The fun begins when workmen putting finishing touches on The House find a corpse stuck into the wall behind a concession stand on opening day.  Mum’s the word! With President Harding in the stands no one wants to spoil the party with this sordid detail, moreover, the owner does not want the brand new stadium cursed with this cadaver, so he asks/directs Utility Man (whose few baseball duties give him plenty of time off) to find out what happened on the QT. Why him? Because the victim was a onetime teammate on his journey through the majors. This is New York City 1923 and the police couldn’t care less if there is no cut for them.

What follows is a lot of baseball, though none of it bears on the krimi plot, and some digging by Utility Man to backtrack the victim. In addition to the baseball asides, there is a diversion into the film world of D. W. Griffith that tails away into nothing.  Likewise, the rookie Utility befriended in the early pages disappears.  Despite assurances that he would be rewarded for his efforts, there is no justice and after Utility Man figures it all out, he is cut to make way for a strapping rookie name of Gehrig. 

Tony Soos

On the brighter side, the baseball is palpable, the characters are clearly distinguished, the human side of Circus Ruth is revealed, and the plot, albeit only a third of the book, makes sense.
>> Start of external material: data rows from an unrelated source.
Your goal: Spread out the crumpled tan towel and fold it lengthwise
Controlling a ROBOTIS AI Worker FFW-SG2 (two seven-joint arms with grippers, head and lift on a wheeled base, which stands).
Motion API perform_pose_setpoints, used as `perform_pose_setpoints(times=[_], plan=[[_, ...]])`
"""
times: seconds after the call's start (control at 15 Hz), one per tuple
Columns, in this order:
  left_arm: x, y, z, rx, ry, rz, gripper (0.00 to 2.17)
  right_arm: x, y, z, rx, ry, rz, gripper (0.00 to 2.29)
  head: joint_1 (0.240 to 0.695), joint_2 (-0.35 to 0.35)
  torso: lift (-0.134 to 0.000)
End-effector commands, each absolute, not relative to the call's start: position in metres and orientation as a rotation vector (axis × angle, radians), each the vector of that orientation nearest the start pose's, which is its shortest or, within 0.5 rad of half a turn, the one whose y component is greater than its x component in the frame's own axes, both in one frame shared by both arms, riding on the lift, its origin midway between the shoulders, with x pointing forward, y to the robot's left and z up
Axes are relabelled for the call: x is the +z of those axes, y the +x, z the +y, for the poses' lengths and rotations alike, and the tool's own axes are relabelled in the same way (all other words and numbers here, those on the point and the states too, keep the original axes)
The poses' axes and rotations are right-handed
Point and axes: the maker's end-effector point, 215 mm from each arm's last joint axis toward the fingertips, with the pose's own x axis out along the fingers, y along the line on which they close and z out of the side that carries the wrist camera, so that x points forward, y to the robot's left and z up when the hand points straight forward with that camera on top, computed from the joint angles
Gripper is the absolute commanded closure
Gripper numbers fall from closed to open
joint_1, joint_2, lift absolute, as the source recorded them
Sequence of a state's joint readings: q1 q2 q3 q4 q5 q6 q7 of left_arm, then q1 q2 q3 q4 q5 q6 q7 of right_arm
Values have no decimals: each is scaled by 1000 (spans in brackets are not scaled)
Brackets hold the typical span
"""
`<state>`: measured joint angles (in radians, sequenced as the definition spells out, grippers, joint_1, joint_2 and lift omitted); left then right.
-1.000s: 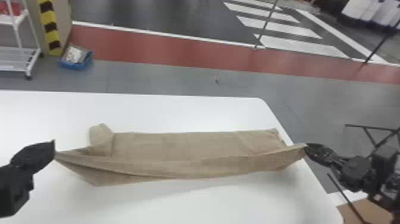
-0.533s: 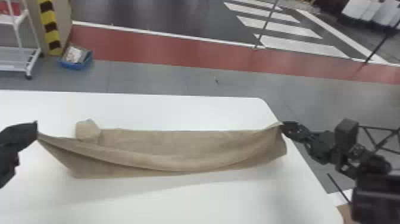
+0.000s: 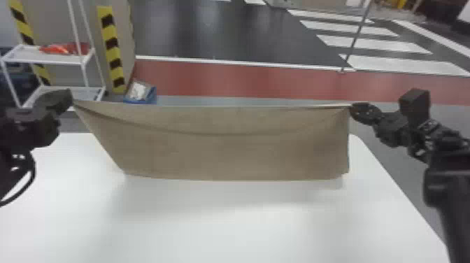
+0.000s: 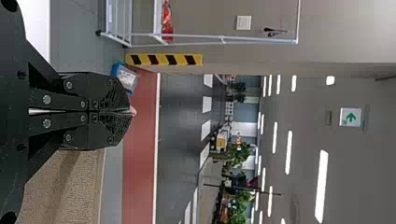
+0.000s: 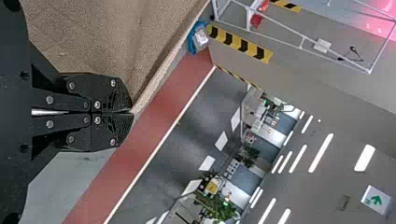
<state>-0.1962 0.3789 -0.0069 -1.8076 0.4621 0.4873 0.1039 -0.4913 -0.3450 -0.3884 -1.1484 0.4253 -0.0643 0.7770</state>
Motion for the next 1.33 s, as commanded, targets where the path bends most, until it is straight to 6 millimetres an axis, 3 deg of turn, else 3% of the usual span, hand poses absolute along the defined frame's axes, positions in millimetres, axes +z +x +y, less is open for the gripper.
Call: perform_pose_setpoints(times=[0.0,0.13,0.27,0.4,0.47,0.53,0.67,0.87,0.93,1.07,1.27], plan=[[-196,670,323,-9,-61,48,1382,-210,699,-458,209,-565,74,1683,523,-131,-124],[-164,695,328,-4,-92,1,1382,-171,714,-480,109,-507,9,1683,460,-114,-124],[-154,698,330,-2,-112,-25,1382,-165,710,-495,94,-458,-6,1683,413,-115,-124],[-192,681,330,-2,-114,6,1382,-194,687,-509,148,-472,55,1683,385,-120,-124],[-227,660,328,2,-108,49,1382,-214,665,-513,188,-465,75,1683,384,-123,-124],[-247,638,323,5,-93,73,1382,-239,647,-517,211,-476,108,1683,422,-133,-124],[-287,595,319,11,-69,144,1382,-266,611,-535,232,-436,136,1683,486,-147,-124],[-320,530,302,8,7,203,1382,-299,558,-541,277,-405,181,1683,580,-180,-124],[-325,512,294,1,15,214,1382,-307,543,-538,305,-403,193,1683,631,-206,-124],[-335,488,291,12,34,234,1382,-330,519,-528,375,-394,244,1683,680,-231,-124],[-348,461,306,79,62,312,1382,-351,489,-518,447,-417,305,1683,695,-248,-124]])
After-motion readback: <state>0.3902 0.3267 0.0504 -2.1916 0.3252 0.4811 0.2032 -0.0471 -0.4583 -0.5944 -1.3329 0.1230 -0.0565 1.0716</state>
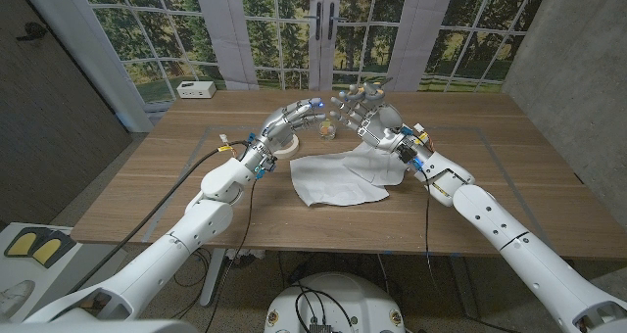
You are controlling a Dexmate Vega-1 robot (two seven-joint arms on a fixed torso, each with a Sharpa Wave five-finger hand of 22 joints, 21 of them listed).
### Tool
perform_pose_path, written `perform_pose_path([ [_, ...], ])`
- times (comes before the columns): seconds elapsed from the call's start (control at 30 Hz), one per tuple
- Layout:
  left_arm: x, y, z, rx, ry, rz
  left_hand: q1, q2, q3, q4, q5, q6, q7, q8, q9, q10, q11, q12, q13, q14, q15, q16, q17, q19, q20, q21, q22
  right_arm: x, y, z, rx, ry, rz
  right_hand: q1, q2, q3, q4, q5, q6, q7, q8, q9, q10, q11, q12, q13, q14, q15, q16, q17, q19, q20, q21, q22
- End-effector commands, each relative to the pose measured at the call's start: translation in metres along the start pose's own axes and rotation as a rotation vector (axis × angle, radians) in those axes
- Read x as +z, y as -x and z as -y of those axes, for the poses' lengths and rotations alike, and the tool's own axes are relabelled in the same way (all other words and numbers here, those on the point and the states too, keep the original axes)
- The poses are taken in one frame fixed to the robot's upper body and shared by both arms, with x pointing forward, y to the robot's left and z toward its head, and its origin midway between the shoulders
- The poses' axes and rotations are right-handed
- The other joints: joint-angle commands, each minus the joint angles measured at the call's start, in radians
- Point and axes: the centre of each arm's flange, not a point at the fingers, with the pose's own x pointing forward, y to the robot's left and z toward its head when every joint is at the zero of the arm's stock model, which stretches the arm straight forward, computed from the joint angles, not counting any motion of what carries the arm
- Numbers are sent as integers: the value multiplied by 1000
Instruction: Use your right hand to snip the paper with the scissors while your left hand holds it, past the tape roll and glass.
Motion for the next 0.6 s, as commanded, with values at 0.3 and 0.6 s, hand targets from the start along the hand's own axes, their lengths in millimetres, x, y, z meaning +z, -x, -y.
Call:
perform_pose_path([
  [0.3, -5, 3, 0, -5, 11, -15, 7, 12, -11, 0, 8, 17, 3, 3, 3, 16, -1, 6, 0, 15, -132, 4, 3, 5, -13, -4, 1, -6, 2, 6, -36, -24, -14, -2, -2, 0, 10, -19, -10, 3, 168, 203, 105, -30, 75, 78, 168, -147, 74, 29, 136, -126, 33, 15],
  [0.6, -6, 5, 1, -3, 12, -21, 9, 14, -13, 1, 9, 21, 3, 2, 3, 20, -1, 5, 0, 18, -132, 3, 3, 4, -11, -5, 1, -8, 2, 9, -43, -31, -11, 45, 15, 37, -7, -36, -103, -21, 368, 465, 141, -52, 200, 241, 318, -182, 219, 126, 176, -202, 110, 34],
])
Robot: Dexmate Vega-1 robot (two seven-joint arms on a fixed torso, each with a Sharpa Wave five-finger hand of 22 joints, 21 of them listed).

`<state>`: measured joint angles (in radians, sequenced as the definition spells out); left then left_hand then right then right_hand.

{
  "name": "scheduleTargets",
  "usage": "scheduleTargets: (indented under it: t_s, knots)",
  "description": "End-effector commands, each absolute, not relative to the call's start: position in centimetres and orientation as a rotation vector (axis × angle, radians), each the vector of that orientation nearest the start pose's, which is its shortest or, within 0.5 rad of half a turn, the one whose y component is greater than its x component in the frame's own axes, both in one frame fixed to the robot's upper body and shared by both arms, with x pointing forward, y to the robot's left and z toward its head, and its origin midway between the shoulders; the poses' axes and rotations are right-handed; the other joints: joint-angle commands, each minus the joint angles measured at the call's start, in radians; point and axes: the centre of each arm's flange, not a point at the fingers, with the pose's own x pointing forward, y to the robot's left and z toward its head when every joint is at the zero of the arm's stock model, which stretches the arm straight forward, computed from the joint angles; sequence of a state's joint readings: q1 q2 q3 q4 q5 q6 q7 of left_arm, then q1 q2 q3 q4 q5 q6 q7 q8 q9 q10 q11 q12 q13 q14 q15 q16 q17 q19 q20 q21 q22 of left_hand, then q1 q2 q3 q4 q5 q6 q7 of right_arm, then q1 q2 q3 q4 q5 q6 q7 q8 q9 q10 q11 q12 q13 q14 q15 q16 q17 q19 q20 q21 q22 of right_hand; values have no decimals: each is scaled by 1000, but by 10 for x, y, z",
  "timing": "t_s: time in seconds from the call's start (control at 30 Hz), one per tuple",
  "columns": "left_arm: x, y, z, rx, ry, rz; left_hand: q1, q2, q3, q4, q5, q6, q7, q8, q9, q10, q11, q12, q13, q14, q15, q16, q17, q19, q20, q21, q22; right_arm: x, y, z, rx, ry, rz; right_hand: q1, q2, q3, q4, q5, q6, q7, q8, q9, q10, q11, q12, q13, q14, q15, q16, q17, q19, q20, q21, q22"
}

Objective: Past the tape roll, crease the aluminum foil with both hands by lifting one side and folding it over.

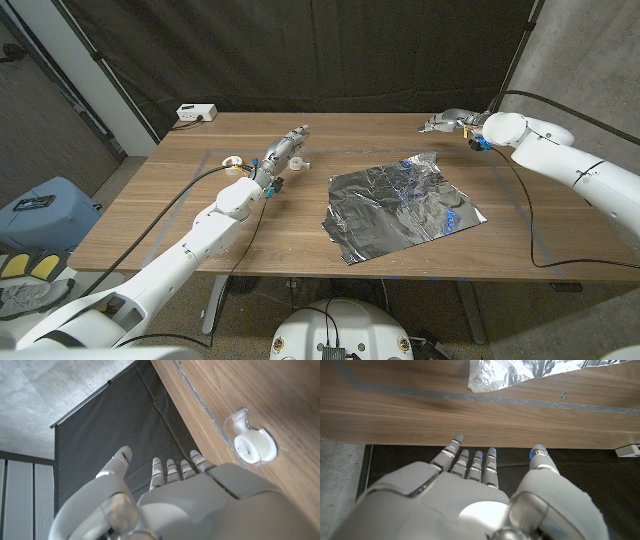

The mix and match of historical and fictional characters is seamless. It is the seventh in a series that has many more titles. I read one years ago set in Wrigleyville (figure it out or go home), and liked it.  Still earlier I started one set in Green Monster Nation (ditto) but failed at a flood of clichés in chapter two. Still two for three is some average!  

Ruth in the early stages of his celebrity is well done.  He is already being eaten by expectations both on and off the diamond. He knows it but is powerless to resist the siren call.